Computing

Finding Order in Geos: A Furious Attempt to Make Melbourne's Open Public Transport Data Useful

Motivation

Public Transport Victoria (PTV) released their Application Programming Interface the 6th of March last year, allowing the public to make some queries on timetable data. This is a great first step in the right direction in terms of an Open Data policy, but unfortunately, the results are a bit thin on usefulness. For example, you can't find out what trains are arriving at a stop (only those which are departing); if you're trying to make a journey planner in some kind of polynomial time (ie – in time to catch a train), you're basically out of luck. Furthermore, and perhaps even more problematically, when asking about what stops on a line exist, it'll give you an alphabetical list; I have no idea of the use-case for this, other than annoying everybody.

Despite these shortcomings, I was determined to make use of this data, and am doing so at https://tt.joelbuckley.com.au/. On posting this site to Facebook for feedback, a colleague wrote me a great post outlining the issue with an alphabetical stop list – and I agree: it's basically useless, particularly for an application designed for quickly finding the next train!

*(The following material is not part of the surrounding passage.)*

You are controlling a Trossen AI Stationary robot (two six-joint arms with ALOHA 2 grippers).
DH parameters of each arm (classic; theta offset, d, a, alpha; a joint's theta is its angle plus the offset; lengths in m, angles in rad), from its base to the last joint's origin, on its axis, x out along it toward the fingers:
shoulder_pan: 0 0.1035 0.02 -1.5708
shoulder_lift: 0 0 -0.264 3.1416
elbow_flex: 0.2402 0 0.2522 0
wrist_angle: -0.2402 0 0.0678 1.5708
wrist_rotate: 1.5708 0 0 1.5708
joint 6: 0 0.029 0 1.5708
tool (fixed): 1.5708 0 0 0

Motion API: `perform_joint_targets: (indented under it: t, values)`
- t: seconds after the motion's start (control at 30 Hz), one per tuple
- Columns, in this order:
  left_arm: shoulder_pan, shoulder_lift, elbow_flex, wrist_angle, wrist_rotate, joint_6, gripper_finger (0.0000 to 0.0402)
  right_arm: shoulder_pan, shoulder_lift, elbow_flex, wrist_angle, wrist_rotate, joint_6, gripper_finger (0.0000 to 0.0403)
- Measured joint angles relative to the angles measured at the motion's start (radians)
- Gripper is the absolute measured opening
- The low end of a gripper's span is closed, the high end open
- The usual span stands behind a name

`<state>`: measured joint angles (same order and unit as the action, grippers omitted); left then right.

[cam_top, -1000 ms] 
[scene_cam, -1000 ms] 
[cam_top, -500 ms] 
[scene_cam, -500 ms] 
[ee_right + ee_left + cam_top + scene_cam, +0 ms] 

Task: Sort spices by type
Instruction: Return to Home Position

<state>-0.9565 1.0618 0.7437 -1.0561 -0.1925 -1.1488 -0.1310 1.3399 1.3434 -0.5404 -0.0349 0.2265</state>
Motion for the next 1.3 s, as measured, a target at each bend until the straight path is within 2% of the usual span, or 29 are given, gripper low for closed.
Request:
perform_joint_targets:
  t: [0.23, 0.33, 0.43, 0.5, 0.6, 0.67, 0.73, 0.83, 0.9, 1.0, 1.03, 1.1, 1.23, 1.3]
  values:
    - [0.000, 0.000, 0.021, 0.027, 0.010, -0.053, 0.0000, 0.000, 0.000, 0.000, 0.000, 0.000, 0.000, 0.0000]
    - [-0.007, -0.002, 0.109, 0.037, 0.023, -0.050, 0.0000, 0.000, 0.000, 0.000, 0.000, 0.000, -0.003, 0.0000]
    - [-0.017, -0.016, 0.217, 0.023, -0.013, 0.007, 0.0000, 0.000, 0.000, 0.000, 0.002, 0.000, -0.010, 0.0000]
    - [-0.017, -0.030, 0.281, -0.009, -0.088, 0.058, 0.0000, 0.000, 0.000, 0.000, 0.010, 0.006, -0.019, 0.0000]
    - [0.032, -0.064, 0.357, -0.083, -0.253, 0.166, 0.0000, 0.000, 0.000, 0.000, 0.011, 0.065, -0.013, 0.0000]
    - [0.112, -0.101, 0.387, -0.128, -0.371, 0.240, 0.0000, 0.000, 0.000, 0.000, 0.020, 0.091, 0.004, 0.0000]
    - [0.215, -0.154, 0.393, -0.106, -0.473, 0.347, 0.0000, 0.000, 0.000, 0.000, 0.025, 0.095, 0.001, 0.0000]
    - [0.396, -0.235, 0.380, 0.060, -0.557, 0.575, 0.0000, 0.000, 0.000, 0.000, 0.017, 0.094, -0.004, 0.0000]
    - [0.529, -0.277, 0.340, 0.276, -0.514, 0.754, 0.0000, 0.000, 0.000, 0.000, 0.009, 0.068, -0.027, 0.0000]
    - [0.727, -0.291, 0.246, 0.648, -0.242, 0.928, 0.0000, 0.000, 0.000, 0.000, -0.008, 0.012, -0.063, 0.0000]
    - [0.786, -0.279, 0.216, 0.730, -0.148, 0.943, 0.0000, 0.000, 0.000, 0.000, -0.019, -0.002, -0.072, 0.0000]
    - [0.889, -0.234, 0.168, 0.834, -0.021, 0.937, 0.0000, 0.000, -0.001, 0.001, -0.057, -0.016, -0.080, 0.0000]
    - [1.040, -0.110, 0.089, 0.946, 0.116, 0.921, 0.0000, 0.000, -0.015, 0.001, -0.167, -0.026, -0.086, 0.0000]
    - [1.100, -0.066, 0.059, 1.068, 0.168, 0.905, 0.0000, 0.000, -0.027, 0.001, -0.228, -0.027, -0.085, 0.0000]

So, I set about figuring out how to list a bunch of stops in order.

Passengers are Travelling Souls, Man

It soon occurred to me that this was basically a Travelling Salesman Problem (TSP), and I was pretty quickly disheartened. The TSP is a famous NP-hard problem, which means that the only way to get the most efficient route is to iterate through all of the possible permutations. If you have 3 stops on your line, that's only 6 permutations to try out, but if you have as many stops as the 901 bus (I enjoy using the pathological example as a foundation for testing an algorithm because it saves on re-writes when I discover something utterly naïve), that's far too many to deal with. I needed a plan.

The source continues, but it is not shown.